Monika Richardson, podobnie jak wielu Polaków, zaciska pasa. Koszty utrzymania rosną, nie mówiąc o kredytach. Tym razem jednak poszło nie o raty, a o ceny jedzenia. Dziennikarka zwróciła uwagę na drożyznę.
Monika Richardson napisała na swoim instagramowym profilu kilka słów o tym, jak spędza "czerwcówkę", czyli weekend przedłużony o piątek i czwartkowe Boże Ciało. Dodała też zdjęcie z wypoczynku. Do fotki pozowała na Bulwarach Wiślanych w Warszawie. Dziennikarka spędzała czas wyjątkowo aktywnie. Ponieważ jeździła na rolkach, zmęczyła się, więc miała chęć coś przekąsić. Poprzestała jednak na samym napoju. Czemu? Przestraszyła się wysokich cen.
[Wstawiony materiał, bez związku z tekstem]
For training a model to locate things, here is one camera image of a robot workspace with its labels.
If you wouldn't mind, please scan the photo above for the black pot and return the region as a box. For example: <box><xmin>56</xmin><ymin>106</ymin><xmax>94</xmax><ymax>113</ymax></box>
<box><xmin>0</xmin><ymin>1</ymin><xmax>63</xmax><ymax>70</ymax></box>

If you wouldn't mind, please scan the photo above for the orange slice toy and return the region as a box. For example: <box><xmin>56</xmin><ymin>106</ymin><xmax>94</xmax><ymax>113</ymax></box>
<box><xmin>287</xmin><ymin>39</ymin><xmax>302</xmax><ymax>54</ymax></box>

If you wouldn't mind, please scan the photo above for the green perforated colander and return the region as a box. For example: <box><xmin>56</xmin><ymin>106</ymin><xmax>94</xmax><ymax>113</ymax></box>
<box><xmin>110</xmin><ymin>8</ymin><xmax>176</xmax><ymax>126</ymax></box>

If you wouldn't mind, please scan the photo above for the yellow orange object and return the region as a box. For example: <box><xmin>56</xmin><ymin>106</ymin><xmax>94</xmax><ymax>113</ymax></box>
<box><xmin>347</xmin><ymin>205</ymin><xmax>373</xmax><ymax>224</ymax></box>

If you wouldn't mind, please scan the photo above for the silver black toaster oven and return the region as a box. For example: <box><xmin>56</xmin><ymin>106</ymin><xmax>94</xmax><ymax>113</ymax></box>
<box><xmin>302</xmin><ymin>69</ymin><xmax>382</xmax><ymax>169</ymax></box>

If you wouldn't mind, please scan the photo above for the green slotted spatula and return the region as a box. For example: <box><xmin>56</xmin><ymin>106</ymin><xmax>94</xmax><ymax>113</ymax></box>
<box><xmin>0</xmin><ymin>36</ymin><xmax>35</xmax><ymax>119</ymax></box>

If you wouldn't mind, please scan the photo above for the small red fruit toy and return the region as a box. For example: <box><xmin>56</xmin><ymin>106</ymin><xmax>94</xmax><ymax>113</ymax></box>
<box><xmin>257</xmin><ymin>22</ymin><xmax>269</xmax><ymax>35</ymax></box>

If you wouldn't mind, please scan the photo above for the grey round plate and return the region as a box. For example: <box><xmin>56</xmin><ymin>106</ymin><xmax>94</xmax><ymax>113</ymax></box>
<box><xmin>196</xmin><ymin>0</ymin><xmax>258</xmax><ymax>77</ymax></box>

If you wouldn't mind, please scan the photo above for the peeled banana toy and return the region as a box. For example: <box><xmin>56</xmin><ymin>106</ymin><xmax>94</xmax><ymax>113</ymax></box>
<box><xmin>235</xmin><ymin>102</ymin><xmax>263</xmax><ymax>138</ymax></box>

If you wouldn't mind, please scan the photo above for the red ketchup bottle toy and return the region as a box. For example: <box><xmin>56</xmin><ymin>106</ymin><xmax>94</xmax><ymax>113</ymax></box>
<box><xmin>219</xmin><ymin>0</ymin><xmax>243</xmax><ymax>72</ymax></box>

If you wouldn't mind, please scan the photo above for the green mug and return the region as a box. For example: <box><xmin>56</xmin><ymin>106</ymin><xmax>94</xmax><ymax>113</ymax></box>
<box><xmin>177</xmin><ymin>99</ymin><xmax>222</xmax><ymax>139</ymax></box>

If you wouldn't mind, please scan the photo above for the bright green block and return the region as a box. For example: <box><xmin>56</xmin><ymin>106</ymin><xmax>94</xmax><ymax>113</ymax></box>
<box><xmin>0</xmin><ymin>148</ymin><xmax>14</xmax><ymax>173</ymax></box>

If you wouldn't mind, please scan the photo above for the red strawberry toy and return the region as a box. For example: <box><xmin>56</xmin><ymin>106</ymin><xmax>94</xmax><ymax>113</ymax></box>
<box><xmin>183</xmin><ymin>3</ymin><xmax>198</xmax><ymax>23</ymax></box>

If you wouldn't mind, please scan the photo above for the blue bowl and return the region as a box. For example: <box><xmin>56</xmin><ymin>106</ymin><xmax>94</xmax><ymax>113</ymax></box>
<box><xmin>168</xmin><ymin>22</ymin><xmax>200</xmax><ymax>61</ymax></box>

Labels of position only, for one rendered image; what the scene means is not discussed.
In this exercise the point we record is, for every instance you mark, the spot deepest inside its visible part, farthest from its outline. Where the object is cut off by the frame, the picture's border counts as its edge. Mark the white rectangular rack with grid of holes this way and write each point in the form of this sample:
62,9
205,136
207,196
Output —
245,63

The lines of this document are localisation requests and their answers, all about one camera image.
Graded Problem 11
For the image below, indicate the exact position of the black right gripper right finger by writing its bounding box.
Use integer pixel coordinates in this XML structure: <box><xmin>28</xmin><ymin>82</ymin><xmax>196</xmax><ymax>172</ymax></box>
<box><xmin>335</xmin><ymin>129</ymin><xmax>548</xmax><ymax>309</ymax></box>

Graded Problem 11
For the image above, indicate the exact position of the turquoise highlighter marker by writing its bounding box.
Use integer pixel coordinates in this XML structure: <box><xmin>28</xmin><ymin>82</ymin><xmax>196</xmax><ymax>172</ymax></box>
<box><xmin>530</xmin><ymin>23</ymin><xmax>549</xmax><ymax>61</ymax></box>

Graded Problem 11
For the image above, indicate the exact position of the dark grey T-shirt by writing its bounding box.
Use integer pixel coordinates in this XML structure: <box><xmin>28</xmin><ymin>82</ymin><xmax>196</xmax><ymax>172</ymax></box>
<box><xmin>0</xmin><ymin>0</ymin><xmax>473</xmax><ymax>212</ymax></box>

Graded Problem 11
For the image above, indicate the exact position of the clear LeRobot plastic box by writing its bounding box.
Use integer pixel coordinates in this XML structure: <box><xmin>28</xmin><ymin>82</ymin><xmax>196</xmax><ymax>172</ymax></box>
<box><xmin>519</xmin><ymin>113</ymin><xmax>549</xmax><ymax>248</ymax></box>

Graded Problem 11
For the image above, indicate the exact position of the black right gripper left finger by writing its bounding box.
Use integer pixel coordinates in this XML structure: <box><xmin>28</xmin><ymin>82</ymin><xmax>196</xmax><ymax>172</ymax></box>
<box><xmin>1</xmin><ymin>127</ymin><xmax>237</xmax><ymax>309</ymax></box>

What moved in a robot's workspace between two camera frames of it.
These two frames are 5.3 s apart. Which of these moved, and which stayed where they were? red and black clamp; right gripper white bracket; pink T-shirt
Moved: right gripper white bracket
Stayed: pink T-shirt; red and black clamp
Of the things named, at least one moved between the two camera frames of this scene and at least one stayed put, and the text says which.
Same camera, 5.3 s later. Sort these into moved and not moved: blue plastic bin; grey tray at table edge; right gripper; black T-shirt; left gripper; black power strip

"Czerwcówka. Poprzestałam na piwie z sokiem, bo karkówka z grilla na papierowej tacce 37 złotych. Kiełbasa 35. Jak żyć, panie premierze?" - napisała.
"Pani i na czczo wygląda zjawiskowo", "Wygląda tutaj pani mega młodzieżowo. Co nie zmienia faktu, że coraz trudniej nam wszystkim" - pocieszali ją fani, choć nie bez smutku.
Trwa ładowanie wpisu: instagram
Richardson ma prawo martwić się o ceny żywności. Inflacja w Polsce galopuje, a dziennikarka utrzymuje się z działalności swojej szkoły językowej. Podobnie jak innym małym przedsiębiorcom, na pewno nie jest jej łatwo.